In many academic and industrial teams involved in Data Science and Machine Learning, we frequently find ourselves starting experiments with minimal structure, basic setups, and a multitude of hypotheses. This initial stage is all about exploration, where our primary goal is to validate if our hypotheses hold.

However, as these experiments progress, they quickly grow in complexity, and managing them becomes challenging. Reproducing a specific trial with its unique setup becomes cumbersome, and handling multiple trials can seem nearly impossible.

In this blog post, we introduce you to the noWorkflow package, with exciting features born out of the Summer of Reproducibility project in 2023. We’ll demonstrate its capabilities with a practical use case, highlighting on how it can streamline your workflow.

You can find the code of this tutorial on our GitHUb repository.
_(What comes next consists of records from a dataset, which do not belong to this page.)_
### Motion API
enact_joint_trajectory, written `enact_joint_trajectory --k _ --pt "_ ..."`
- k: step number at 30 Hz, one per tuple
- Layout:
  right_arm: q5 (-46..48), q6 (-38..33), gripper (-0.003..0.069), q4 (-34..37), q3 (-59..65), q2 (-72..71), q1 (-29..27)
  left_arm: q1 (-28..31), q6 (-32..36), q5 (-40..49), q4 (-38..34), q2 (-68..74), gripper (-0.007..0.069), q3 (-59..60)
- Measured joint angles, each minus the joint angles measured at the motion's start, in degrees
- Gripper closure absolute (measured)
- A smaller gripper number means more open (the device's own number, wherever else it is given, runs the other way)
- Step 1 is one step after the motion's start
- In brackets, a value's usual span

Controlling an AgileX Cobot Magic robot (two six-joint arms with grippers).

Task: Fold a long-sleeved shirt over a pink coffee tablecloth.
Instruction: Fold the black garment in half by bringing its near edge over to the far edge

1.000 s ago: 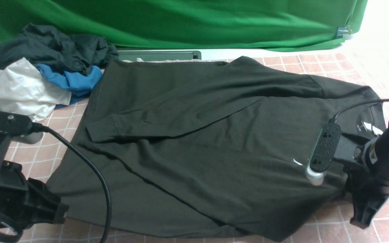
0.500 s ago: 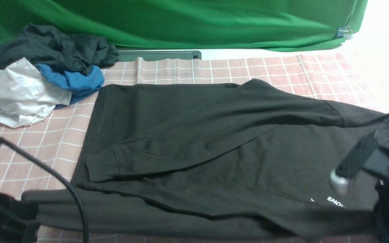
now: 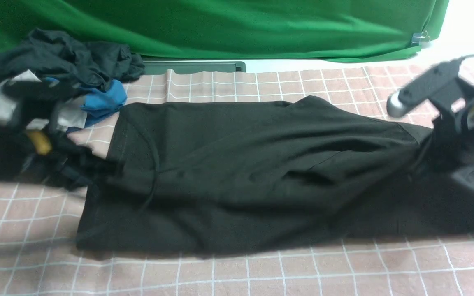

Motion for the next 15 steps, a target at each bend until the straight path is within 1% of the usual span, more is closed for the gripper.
enact_joint_trajectory --k 2,5,9,12,15 --pt "-2.00 -0.34 0.0619 -0.11 -1.39 2.02 -0.85 1.50 0.00 1.07 0.08 5.31 0.0568 -4.73" --pt "-5.08 -0.79 0.0619 -0.70 -3.70 5.73 -1.51 4.73 1.18 5.24 -0.09 12.48 0.0568 -13.82" --pt "-7.99 -0.79 0.0619 -1.02 -7.60 10.19 -1.75 7.71 3.64 6.70 -1.99 17.76 0.0568 -22.28" --pt "-8.90 -0.92 0.0620 -1.48 -12.52 14.61 -2.28 8.86 6.94 6.70 -4.51 21.48 0.0568 -27.75" --pt "-8.88 -0.98 0.0620 -1.84 -18.00 19.35 -3.22 8.93 8.45 6.70 -5.22 25.65 0.0568 -32.33"
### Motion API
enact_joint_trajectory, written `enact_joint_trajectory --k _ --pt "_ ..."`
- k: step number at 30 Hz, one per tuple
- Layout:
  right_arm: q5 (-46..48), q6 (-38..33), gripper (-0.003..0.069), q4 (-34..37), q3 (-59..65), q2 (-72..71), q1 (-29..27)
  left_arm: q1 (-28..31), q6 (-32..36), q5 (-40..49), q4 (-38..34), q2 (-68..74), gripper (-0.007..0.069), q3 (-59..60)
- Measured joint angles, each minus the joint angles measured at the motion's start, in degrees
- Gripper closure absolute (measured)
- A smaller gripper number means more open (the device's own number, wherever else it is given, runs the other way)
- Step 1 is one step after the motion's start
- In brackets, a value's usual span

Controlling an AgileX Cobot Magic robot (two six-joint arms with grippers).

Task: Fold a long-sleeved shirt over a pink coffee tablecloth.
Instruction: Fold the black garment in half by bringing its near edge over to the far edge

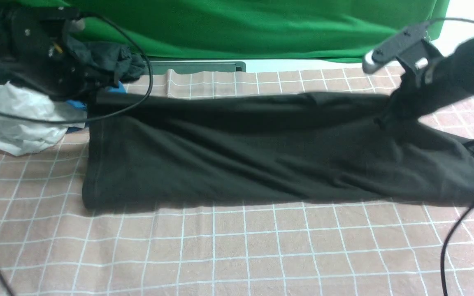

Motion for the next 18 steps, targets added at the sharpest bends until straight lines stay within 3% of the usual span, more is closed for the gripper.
enact_joint_trajectory --k 7,13,17,18 --pt "3.38 -1.37 0.0620 -0.13 -10.42 8.97 -1.12 0.00 0.57 -2.14 -0.44 10.02 0.0568 -7.37" --pt "1.82 -0.45 0.0607 -0.30 -11.85 11.33 -1.28 0.00 2.56 -7.03 -0.49 14.14 0.0542 -9.51" --pt "0.88 4.21 0.0473 -1.59 -11.96 11.41 -1.61 0.26 4.04 -11.63 -0.31 14.62 0.0453 -9.56" --pt "0.88 6.60 0.0395 -1.82 -11.96 11.11 -1.88 0.41 4.83 -12.96 -0.17 14.62 0.0409 -9.69"
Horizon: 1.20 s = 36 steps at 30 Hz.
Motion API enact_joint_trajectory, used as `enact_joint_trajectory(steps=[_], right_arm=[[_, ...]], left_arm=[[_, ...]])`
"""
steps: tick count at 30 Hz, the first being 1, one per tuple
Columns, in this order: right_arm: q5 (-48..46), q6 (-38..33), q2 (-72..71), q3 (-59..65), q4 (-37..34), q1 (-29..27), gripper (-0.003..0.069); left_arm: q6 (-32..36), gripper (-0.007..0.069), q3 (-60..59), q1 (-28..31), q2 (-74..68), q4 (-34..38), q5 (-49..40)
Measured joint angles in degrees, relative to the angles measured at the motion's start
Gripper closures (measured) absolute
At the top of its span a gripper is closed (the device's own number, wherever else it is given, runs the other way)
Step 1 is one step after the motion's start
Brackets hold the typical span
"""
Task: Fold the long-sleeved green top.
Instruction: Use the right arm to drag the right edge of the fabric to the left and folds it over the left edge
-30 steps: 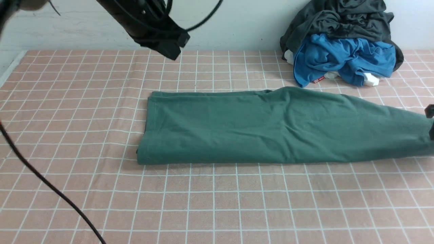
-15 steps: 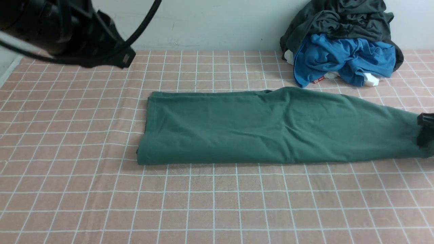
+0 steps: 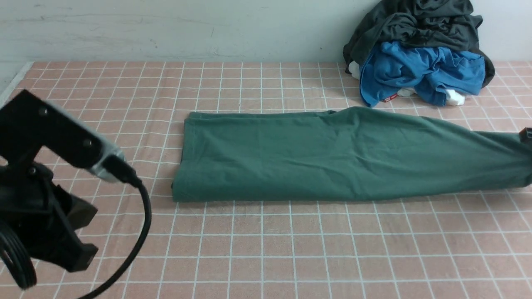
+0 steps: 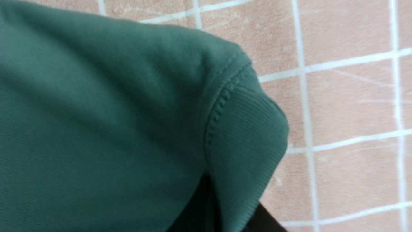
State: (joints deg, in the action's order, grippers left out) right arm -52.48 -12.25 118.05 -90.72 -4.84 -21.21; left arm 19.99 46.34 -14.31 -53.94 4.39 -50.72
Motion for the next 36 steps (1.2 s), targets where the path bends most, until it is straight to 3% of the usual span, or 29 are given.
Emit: enact_joint_trajectory(steps=[1, 4, 7, 11, 15, 22, 27, 36], right_arm=[[0.0, 0.2, -0.2, -0.1, 0.0, 0.0, 0.0648], [-1.4, 5.0, -4.2, -1.8, 8.7, 0.0, 0.0648], [-2.1, 8.6, -8.1, -3.7, 10.2, 0.1, 0.0648], [-3.4, 9.3, -13.0, -5.2, 6.5, 1.9, 0.0649], [-5.3, 8.1, -16.8, -5.5, 2.0, 7.8, 0.0649], [-6.2, 7.1, -16.2, -5.6, -1.1, 29.4, 0.0649], [2.4, 6.9, -10.0, -5.6, -4.8, 42.1, 0.0649], [16.9, 6.1, -0.8, -5.6, -8.2, 55.8, 0.0648]], left_arm=[[0.0, 0.0627, -0.2, 0.0, 0.0, -0.2, 0.0], [-3.4, 0.0627, -4.6, 0.0, 0.1, -2.4, 1.8], [-5.1, 0.0627, -6.8, 0.0, 0.1, -2.9, 5.7], [-6.5, 0.0627, -8.2, 0.0, 0.1, -2.9, 10.9], [-9.0, 0.0627, -8.2, 0.0, 0.1, -2.9, 12.3], [-10.7, 0.0627, -8.2, 0.0, 0.1, -2.5, 13.0], [-10.8, 0.0627, -8.2, 0.0, 0.1, -1.9, 13.2], [-10.8, 0.0627, -8.2, 0.0, 0.1, -1.8, 13.2]])
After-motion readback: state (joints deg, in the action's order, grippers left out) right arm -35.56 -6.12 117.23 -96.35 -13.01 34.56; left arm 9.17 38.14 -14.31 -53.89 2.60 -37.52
Introducing the noWorkflow

According to the noWorkflow developers’ team, the primary goal of noWorkflow is to "…allow scientists to benefit from provenance data analysis even when they don’t use a workflow system.". Unlike other tools, “noWorkflow captures provenance from Python scripts without needing a version control system or any other environment”. It is particularly interesting when we are in the scenario described above, where we lack any structured system at the beginning of experiments. In fact, after going through the docs, we can verify that noWorkflow provides:

  • Command-line accessibility
  • Seamless integration with Jupyter Notebooks
  • Minimal setup requirements in your environment
  • Elimination of the need for virtual machines or containers in its setup
  • Workflow-free operation
  • Open source
  • Framework agnostic

On top of that, in the OSPO Summer of Reproducibility Program, we added additional features to enhance DS/ML experiment reproducibility. In this regard, we introduced:

  • The ability to tag variables of interest, allowing researchers to track all operations related to a specific variable’s value
  • A feature to display dependencies of tagged variables
  • Tools for comparing the history of a tagged variable between two trials
  • The option to retrieve the values of a tagged variable across all trials within an experiment
  • A bonus: Achieving all of this with minimal intrusive code added to your notebook

To showcase how these features can take your experiment management to another level, we have chosen a classical problem in Fraud Detection as a Machine Learning application to test the noWorkflow.

Noworkflow Setup

To perform this tutorial, we highly recommend setting up a Conda environment on your system, which involves installing the noWorkflow package and Jupyter Lab. To reproduce the experimental Notebooks, you can clone this repository as well. Take advantage of the requirements.txt file to accelerate your setup with pip tools.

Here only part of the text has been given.